Kementerian Kesehatan Republik Indonesia telah mencatat 385.980 kasus konfirmasi COVID-19 di Indonesia dengan 13.205 kematian (CFR = 3,4%) per 24 Oktober 2020, angka ini dapat mengalami pertambahan seiring berjalannya waktu.
Kondisi ini menunjukkan angka mortalitas COVID-19 di Indonesia lebih tinggi dibandingan dengan mortalitas di Asia Tenggara (1,6%) dan dunia (2,7%). Bahkan di hari yang sama data WHO menunjukkan Indonesia berada diurutan ke 2 setelah India sebagai negara dengan kematian akibat COVID-19 tertinggi di Asia.
Dilansir dari situs CNN Indonesia (2020), Dicky Budiman, Pakar Epidemiologi Universitas Griffith, Australia mengungkapkan bahwa kluster keluarga menjadi salah satu kluster yang dapat meningkatkan persebaran COVID-19.
Kajian ilmiah tentang pandemi menyebutkan kluster keluarga berkontribusi sebesar 50% - 85% terhadap peningkatan kasus COVID-19 di suatu negara, kondisi ini merujuk pada penularan virus corona pada kluster keluarga di Amerika Serikat, Brazil dan China yang berasal dari tempat umum dan penerapan isolasi mandiri. Hal ini menunjukkan bahwa, jika terdapat satu anggota keluarga yang terinfeksi COVID-19, maka anggota keluarga lainnya akan berisiko tertular virus yang sama.
Peneliti Cina berhasil menunjukkan kasus awal persebaran COVID-19 yang terjadi pada sebuah keluarga di Kota Shenzen, Provinsi Guangdong, Cina, dimana 6 anggota keluarga melakukan perjalanan ke Kota Wuhan, Povinsi Hubei, Cina pada 29 Desember 2019 hingga 4 Januari 2020.
Pada 10 Januari 2020, lima dari enam anggota keluarga tersebut teridentifikasi terinfeksi virus corona setelah 3-6 hari dari pajanan dengan kondisi demam, gejala saluran pernapasan atas bawah, diare atau kombinasi diantara semua gejala tersebut. Selanjutnya, satu anggota keluarga yang tidak ikut melakukan perjalanan ke Wuhan juga teridentifikasi terinfeksi virus yang sama setelah beberapa hari mengalami kontak dengan empat anggota keluarga lainnya yang melakukan perjalanan ke Wuhan.
Dilansir dari akun instagram @pandemictalks, sebuah survei yang dilakukan pada Mei 2020 menunjukkan bahwa 66% dari 1.200 masyarakat New York yang dirawat di rumah sakit tertular COVID-19 dari rumah tangganya sendiri. Pakar kesehatan masyarakat menyimpulkan bahwa hal ini terjadi karena sebagian besar penderita tinggal bersama keluarga atau rekan yang sering keluar rumah, atau juga tinggal di apartemen yang padat sehingga tingkat paparan virus meningkat.
Studi lain yang dilakukan pada Agustus - September 2020 di Bogor menunjukkan 37% kasus COVID-19 berasal dari kluster keluarga dan menjadi kluster kasus terbanyak di kota ini.
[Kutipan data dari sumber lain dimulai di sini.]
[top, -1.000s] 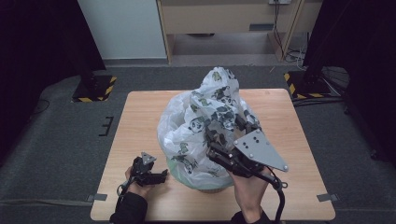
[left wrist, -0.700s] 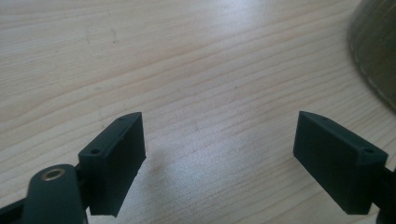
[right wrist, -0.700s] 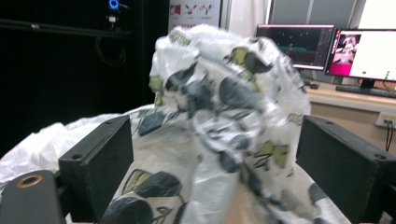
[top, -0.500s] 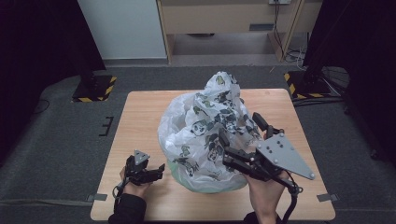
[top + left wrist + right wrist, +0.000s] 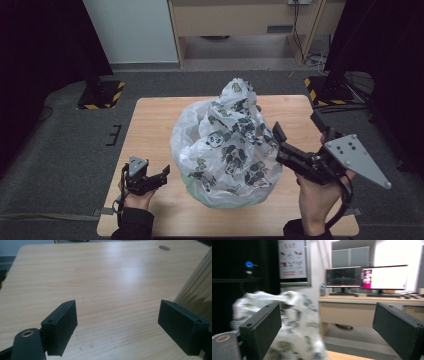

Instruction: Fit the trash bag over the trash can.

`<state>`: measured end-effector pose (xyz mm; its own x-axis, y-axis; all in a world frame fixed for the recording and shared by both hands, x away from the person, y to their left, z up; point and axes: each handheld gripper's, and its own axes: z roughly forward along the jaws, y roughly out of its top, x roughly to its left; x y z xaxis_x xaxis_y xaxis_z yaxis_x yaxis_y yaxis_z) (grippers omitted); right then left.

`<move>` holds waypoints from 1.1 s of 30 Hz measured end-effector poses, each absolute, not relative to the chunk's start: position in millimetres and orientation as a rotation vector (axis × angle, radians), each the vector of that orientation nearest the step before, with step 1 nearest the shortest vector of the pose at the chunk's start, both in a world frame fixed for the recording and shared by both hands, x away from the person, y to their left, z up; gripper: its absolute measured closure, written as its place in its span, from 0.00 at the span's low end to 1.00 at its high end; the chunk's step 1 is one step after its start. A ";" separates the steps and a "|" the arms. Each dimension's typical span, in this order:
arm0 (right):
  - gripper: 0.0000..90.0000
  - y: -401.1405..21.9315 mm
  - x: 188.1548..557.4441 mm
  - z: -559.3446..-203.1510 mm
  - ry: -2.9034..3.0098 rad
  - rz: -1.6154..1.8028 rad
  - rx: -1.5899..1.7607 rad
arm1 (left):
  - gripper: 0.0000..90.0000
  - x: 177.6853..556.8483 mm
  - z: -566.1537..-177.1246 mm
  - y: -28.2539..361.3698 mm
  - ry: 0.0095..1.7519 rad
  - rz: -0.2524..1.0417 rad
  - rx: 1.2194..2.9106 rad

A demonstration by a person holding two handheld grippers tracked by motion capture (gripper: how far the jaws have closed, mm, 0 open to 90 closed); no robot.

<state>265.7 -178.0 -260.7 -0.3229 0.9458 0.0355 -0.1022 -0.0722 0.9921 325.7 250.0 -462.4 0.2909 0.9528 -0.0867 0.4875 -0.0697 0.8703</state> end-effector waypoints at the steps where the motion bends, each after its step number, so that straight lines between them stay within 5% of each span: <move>1: 0.09 -183.4 267.2 -262.2 1.329 1.519 0.999 | 0.17 325.0 -458.8 250.2 1.317 0.682 1.682; 10: 0.09 -214.2 291.4 -298.2 1.366 1.380 1.097 | 0.15 319.6 -421.9 247.6 1.259 0.736 1.600; 33: 0.09 -215.8 314.4 -344.8 1.497 1.305 1.133 | 0.12 314.6 -332.2 194.1 1.032 0.735 1.526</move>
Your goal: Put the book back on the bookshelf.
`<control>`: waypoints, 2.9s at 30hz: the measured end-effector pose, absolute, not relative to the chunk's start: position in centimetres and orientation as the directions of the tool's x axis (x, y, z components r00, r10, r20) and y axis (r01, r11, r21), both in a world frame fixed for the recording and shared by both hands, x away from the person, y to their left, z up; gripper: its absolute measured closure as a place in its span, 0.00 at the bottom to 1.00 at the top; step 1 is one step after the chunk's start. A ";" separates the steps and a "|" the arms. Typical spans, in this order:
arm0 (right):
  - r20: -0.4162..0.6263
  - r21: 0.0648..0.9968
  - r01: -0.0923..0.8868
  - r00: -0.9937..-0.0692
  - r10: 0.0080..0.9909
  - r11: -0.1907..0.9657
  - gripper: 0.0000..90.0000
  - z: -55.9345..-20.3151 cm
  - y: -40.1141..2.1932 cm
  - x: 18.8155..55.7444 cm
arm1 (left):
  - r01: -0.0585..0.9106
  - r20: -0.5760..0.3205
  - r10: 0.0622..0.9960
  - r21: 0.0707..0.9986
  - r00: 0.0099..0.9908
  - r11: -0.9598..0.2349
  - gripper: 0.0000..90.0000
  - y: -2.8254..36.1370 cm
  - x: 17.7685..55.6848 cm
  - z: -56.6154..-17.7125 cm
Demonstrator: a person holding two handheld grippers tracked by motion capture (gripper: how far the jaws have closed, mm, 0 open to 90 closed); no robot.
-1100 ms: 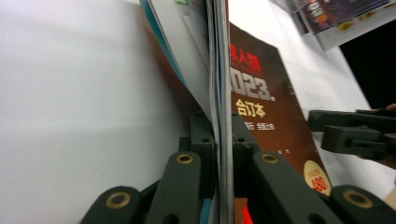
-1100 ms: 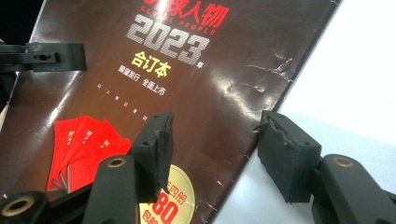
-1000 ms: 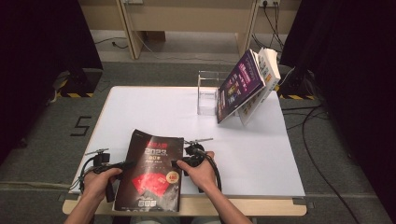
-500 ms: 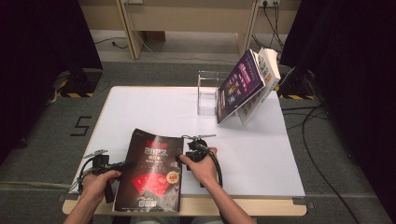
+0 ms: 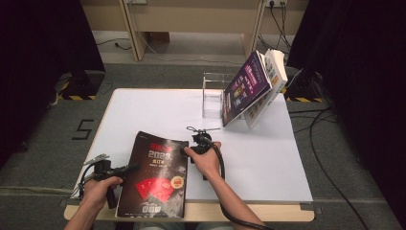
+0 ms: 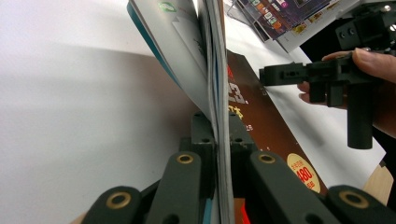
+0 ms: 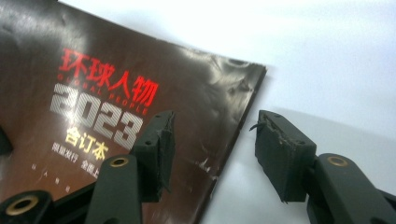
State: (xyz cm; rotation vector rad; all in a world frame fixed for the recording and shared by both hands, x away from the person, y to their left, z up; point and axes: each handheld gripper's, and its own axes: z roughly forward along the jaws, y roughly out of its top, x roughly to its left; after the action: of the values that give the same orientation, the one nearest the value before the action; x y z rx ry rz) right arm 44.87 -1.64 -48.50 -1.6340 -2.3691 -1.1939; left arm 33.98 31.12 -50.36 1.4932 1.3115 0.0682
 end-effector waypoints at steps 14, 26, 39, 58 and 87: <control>0.470 0.549 0.829 -0.409 0.782 0.103 0.54 -48.6 -1.3 46.6 | 0.611 -0.547 0.697 0.767 0.464 0.195 0.95 31.2 33.6 -50.4; 0.531 0.530 0.845 -0.393 0.751 0.068 0.55 -48.9 -1.8 47.5 | 0.606 -0.557 0.683 0.768 0.472 0.207 0.95 31.4 33.5 -50.7; 0.564 0.512 0.858 -0.373 0.737 0.043 0.62 -49.1 -2.1 47.6 | 0.614 -0.568 0.679 0.760 0.465 0.215 0.95 31.6 33.6 -51.0; 0.569 0.516 0.857 -0.359 0.740 0.020 0.61 -49.2 -1.5 48.1 | 0.625 -0.566 0.689 0.752 0.453 0.207 0.95 31.7 33.7 -51.3; 0.619 0.413 0.908 -0.337 0.709 0.070 0.96 -49.2 -1.0 48.1 | 0.658 -0.546 0.737 0.730 0.398 0.185 0.94 31.4 34.0 -51.2</control>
State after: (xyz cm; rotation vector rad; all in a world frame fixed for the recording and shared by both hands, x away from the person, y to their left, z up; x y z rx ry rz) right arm 48.14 -1.05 -49.18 -1.6325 -2.0944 -1.1249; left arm 34.03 31.44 -51.23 1.5141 1.3009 0.0869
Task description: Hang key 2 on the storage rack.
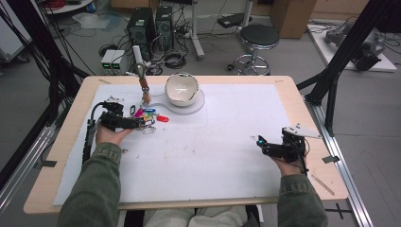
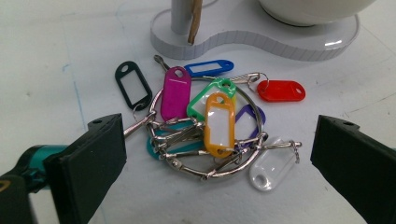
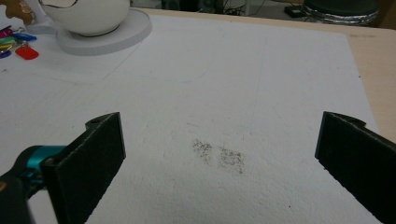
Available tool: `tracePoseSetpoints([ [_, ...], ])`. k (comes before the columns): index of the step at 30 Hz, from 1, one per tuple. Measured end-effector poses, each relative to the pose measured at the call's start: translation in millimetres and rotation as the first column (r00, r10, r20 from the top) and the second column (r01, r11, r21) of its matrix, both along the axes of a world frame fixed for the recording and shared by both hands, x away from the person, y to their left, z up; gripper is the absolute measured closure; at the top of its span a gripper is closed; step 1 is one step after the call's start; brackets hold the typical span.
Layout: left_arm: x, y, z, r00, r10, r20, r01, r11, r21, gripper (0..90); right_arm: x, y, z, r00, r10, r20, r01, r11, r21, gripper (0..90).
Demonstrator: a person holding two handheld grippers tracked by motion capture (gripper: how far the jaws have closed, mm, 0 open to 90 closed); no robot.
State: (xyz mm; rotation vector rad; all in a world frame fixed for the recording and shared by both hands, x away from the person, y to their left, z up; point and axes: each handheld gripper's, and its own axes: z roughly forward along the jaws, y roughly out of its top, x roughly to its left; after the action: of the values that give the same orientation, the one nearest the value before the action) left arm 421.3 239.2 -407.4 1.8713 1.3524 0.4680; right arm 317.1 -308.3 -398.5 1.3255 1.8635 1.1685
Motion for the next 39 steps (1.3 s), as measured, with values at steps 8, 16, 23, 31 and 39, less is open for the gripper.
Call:
tracePoseSetpoints([
  [8, 11.9, -5.9, -2.5, 0.9992, -0.03, -0.027, 0.031, 0.9994, 0.014, 9.4, -0.2, -1.1, 0.1, 1.0, -0.004, -0.002, 0.004, 1.0, 0.005, 0.6],
  [16, 19.5, -11.7, -6.5, 0.9979, -0.048, -0.043, 0.05, 0.9976, 0.048, 15.0, -0.5, -1.0, -0.4, 1.0, -0.003, -0.001, 0.003, 1.0, -0.002, 0.6],
  [23, 24.4, -13.6, -8.3, 0.9984, -0.033, -0.046, 0.036, 0.9977, 0.058, 29.3, -1.4, -0.9, -0.6, 0.9999, -0.011, -0.009, 0.011, 0.9999, 0.001, 0.6],
  [31, 27.3, -19.9, -18.4, 0.9975, -0.027, -0.066, 0.034, 0.9925, 0.117, 42.6, -0.6, -1.6, -1.2, 0.9999, -0.012, -0.01, 0.012, 0.9999, -0.002, 0.6],
  [39, 27.3, -25.7, -22.0, 0.9974, -0.003, -0.072, 0.011, 0.9932, 0.116, 71.1, -2.0, -2.5, -1.3, 0.9999, -0.01, -0.014, 0.01, 0.9999, -0.004, 0.6],
])
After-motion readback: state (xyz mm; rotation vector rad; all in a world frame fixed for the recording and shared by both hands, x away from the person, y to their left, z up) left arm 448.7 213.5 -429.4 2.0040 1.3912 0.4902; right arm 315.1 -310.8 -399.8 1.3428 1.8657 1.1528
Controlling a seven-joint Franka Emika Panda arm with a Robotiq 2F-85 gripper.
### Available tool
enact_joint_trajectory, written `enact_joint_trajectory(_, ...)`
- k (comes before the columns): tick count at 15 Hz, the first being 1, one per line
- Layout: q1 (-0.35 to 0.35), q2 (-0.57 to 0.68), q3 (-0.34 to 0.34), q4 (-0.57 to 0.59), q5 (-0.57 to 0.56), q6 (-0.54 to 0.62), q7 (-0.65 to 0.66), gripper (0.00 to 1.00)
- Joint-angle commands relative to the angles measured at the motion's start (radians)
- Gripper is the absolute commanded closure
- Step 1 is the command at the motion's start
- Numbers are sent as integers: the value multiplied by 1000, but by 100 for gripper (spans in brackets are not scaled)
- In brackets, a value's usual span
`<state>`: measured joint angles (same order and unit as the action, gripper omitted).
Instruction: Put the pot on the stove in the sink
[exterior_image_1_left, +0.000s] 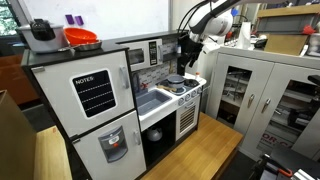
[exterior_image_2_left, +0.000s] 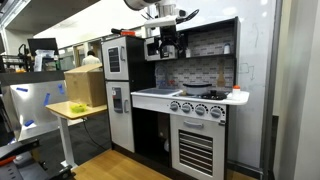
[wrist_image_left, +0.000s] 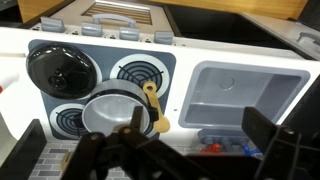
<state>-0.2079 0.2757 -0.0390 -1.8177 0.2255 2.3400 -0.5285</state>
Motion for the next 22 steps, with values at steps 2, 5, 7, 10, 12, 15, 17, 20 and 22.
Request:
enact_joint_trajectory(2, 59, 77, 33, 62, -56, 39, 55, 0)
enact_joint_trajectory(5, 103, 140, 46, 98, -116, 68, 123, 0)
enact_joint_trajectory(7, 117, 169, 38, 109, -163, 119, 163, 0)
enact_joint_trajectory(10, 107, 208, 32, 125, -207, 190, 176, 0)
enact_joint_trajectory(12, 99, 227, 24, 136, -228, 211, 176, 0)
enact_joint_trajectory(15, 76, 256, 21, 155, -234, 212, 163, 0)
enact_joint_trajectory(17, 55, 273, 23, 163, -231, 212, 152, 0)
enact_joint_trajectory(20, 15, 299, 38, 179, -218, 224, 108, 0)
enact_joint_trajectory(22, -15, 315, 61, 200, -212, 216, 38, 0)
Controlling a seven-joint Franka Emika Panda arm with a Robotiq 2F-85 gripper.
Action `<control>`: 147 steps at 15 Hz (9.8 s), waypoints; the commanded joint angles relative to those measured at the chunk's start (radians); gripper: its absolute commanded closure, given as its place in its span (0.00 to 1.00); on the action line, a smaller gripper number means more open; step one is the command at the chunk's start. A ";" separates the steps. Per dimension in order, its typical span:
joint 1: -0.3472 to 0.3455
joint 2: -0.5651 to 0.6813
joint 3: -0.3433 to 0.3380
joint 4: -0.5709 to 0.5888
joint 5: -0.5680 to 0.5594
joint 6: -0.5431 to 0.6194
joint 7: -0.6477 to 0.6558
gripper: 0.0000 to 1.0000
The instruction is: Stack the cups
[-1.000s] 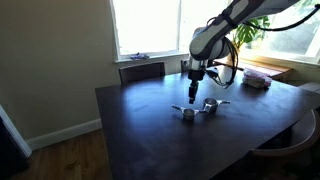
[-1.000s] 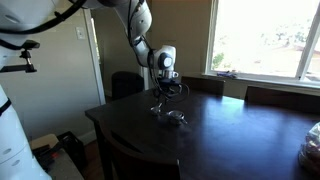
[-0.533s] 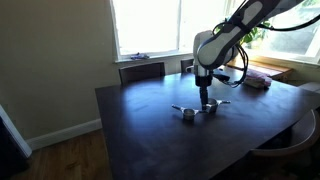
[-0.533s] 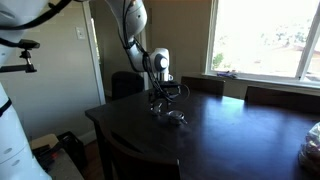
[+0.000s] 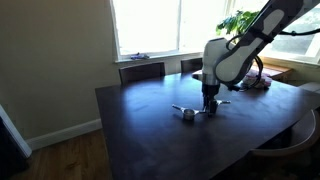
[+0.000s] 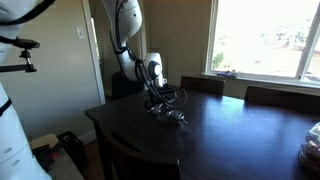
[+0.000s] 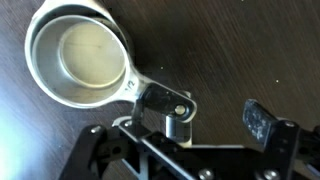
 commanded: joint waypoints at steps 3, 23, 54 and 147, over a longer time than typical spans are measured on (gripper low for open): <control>0.012 -0.082 -0.017 -0.132 -0.021 0.111 -0.004 0.19; 0.046 0.001 -0.015 -0.015 -0.014 0.158 -0.028 0.17; 0.076 0.129 0.028 0.107 -0.008 0.087 -0.117 0.57; 0.153 0.094 0.005 0.190 0.122 -0.008 0.291 0.58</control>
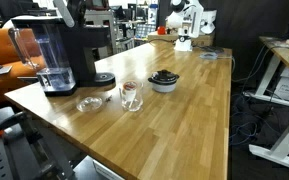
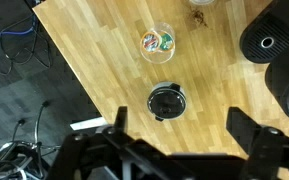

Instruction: Close the coffee machine chamber

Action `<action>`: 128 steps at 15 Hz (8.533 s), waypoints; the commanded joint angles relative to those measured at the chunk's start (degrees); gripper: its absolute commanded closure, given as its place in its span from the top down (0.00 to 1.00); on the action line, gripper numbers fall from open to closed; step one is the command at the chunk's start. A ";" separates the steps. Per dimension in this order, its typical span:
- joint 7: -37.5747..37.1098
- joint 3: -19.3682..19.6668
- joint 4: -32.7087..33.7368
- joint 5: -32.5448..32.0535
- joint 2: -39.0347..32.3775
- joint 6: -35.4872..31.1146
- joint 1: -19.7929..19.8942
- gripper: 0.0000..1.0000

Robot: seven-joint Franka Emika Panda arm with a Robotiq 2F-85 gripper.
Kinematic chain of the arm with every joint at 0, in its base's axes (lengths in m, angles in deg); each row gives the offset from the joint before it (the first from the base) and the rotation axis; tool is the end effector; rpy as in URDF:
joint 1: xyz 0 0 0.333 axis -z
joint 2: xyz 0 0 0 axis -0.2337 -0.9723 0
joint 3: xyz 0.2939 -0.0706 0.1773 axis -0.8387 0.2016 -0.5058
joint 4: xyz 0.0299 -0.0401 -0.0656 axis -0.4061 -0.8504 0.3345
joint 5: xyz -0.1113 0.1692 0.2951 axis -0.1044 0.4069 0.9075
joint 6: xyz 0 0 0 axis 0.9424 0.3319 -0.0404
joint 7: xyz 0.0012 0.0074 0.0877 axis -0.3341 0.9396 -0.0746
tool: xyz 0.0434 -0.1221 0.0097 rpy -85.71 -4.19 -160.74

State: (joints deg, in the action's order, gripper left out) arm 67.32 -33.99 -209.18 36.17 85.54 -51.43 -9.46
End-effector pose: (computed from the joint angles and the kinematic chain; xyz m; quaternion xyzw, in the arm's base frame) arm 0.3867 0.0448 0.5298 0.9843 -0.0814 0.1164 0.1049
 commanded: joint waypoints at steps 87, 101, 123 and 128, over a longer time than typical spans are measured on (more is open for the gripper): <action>75.26 0.35 43.92 23.57 -37.08 16.13 -13.66 1.00; 66.06 0.90 42.47 24.63 -32.36 13.53 -12.82 0.18; 67.90 -0.53 37.55 36.97 -27.35 20.68 -14.47 0.00; 67.56 -0.53 33.05 38.51 -27.61 22.49 -14.56 0.00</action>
State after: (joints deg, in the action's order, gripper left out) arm 134.51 -34.62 -174.03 72.85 57.00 -30.13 -24.26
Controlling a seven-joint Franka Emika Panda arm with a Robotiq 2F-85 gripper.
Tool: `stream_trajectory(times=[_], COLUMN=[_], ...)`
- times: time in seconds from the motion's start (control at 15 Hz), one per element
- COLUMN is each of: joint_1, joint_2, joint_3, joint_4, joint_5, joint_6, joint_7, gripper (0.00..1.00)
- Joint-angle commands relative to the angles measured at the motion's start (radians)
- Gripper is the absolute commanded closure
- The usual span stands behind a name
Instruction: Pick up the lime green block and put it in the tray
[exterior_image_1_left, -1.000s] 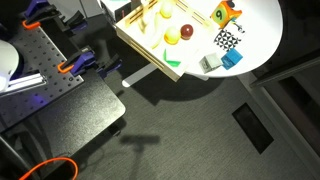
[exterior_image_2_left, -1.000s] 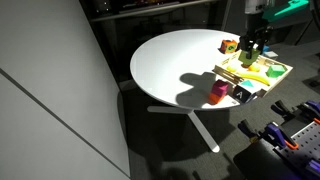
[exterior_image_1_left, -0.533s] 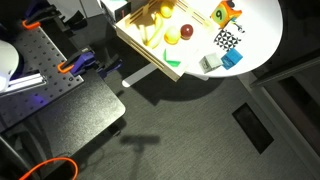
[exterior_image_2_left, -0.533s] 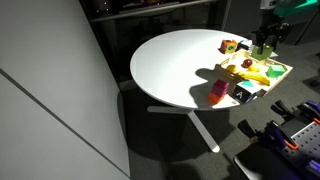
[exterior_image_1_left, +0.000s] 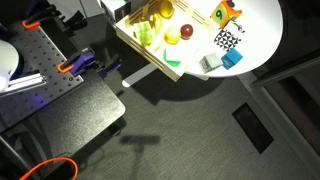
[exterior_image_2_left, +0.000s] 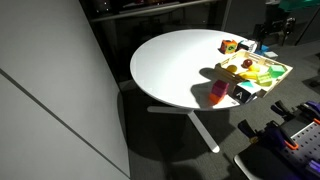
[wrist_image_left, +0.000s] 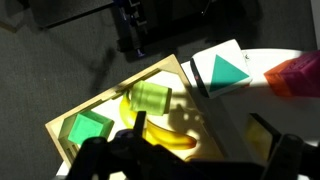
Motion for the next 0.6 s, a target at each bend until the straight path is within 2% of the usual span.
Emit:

Penyebaran virus pada kluster keluarga di Bogor terjadi karena imported case, yaitu adanya aktivitas masyarakat yang bepergian ke luar kota atau daerah lain yang kemudian tertular COVID-19. Sebanyak 189 orang dari 48 keluarga yang dinyatakan positif terinfeksi SARS-CoV-2 sebagian besar adalah lansia dan anak-anak.
Di samping itu, 24% masyarakat yang terpapar COVID-19 adalah kelompok orang tanpa gejala (OTG), hal ini sangat berbahaya karena penderita merasa sehat seperti biasa namun membawa virus ke keluarga dan lingkungan sosialnya di rumah. Meskipun demikian, survei yang dilakukan Dinkes Kota Bogor menyebutkan bahwa hanya 15% masyarakat Bogor yang mempercayai keberadaan COVID-19 dan selebihnya masih ragu-ragu dan tidak mempercayai keberadaan COVID-19.
Dari kasus tersebut, dapat disimpulkan bahwa mengalami kontak erat dengan penderita COVID-19 dapat berisiko terinfeksi virus corona, terlebih lagi tinggal satu rumah dengan anggota keluarga yang terinfeksi. Situasi seperti inilah yang disebut sebagai kluster keluarga (family cluster) COVID-19, dimana terjadi penyebaran virus corona dari anggota keluarga atau orang yang tinggal serumah dan biasanya penyebaran virus berawal dari anggota keluarga yang sudah lebih dulu tertular lalu menularkannya pada anggota keluarga lain.